> **RECORDED DATA**
=== Section Start ===

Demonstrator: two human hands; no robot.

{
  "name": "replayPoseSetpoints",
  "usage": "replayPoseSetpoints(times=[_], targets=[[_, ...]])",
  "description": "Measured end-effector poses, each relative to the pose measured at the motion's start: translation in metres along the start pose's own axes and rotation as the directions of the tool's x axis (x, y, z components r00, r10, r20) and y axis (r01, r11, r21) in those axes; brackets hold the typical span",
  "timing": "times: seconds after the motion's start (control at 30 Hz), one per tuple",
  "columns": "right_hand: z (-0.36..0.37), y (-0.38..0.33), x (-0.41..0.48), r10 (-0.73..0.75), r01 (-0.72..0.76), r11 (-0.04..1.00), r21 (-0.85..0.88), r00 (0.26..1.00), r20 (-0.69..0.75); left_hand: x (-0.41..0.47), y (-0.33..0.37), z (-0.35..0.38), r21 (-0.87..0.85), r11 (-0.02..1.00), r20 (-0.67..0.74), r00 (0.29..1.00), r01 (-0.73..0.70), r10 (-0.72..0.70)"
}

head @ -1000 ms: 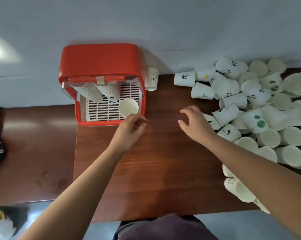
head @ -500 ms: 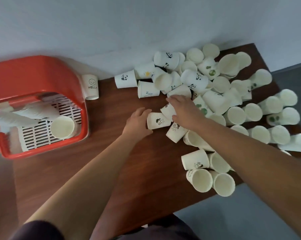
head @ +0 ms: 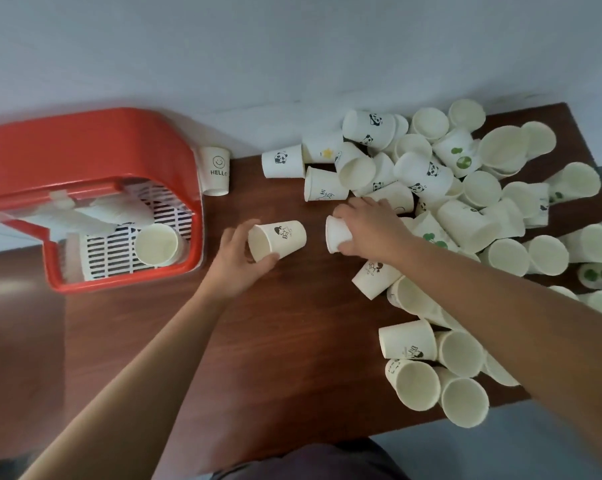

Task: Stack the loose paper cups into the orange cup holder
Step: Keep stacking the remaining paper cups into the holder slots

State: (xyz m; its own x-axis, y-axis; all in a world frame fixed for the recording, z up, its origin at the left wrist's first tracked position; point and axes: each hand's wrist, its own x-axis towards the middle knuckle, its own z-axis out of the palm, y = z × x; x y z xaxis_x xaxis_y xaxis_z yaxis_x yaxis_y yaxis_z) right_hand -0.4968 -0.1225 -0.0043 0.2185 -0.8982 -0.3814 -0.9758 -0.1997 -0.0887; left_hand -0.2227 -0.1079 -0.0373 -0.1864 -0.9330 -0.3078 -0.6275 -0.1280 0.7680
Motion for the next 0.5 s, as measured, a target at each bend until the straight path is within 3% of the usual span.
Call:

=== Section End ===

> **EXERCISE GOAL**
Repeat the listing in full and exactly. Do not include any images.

> **SOLUTION FOR THIS PROBLEM**
Demonstrator: two human hands; no robot.

{
  "name": "replayPoseSetpoints",
  "usage": "replayPoseSetpoints(times=[_], targets=[[_, ...]])",
  "description": "Measured end-effector poses, each relative to the pose measured at the motion's start: translation in metres along the start pose's own axes and rotation as the directions of the tool's x axis (x, y, z components r00, r10, r20) and y axis (r01, r11, r21) in those axes; brackets hold the typical span",
  "timing": "times: seconds after the motion's start (control at 30 Hz), one per tuple",
  "columns": "right_hand: z (-0.36..0.37), y (-0.38..0.33), x (-0.41..0.48), r10 (-0.73..0.75), r01 (-0.72..0.76), r11 (-0.04..1.00), r21 (-0.85..0.88), r00 (0.26..1.00), r20 (-0.69..0.75); left_hand: x (-0.41..0.47), y (-0.33..0.37), z (-0.35..0.38), r21 (-0.87..0.85), r11 (-0.02..1.00), r20 (-0.67..0.74), r00 (0.29..1.00), r01 (-0.73..0.70), r10 (-0.72..0.70)"
}

head @ -1000 ms: 
head @ -500 ms: 
head @ +0 ms: 

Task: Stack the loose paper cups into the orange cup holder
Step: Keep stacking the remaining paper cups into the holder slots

State: (xyz m; its own x-axis, y-axis; all in a world frame fixed for the recording, z up, its origin at the left wrist's first tracked position; point and axes: each hand's wrist, its own x-axis towards the middle knuckle, its own z-axis out of the palm, y = z × x; x y z xaxis_x xaxis_y xaxis_z yaxis_x yaxis_y yaxis_z) right_hand -0.4968 -0.1225 -0.0043 0.2185 -0.8982 -0.3814 -0.9758 -0.1997 -0.0887; left_hand -0.2227 -0.1079 -0.0373 -0.1864 -0.9330 -0.3078 -0.6275 -0.1280 0.7680
Motion for the next 0.5 s, as measured, a target at each bend until the straight path is within 3% of the usual span.
Call:

No further output is required, since the answer is complete.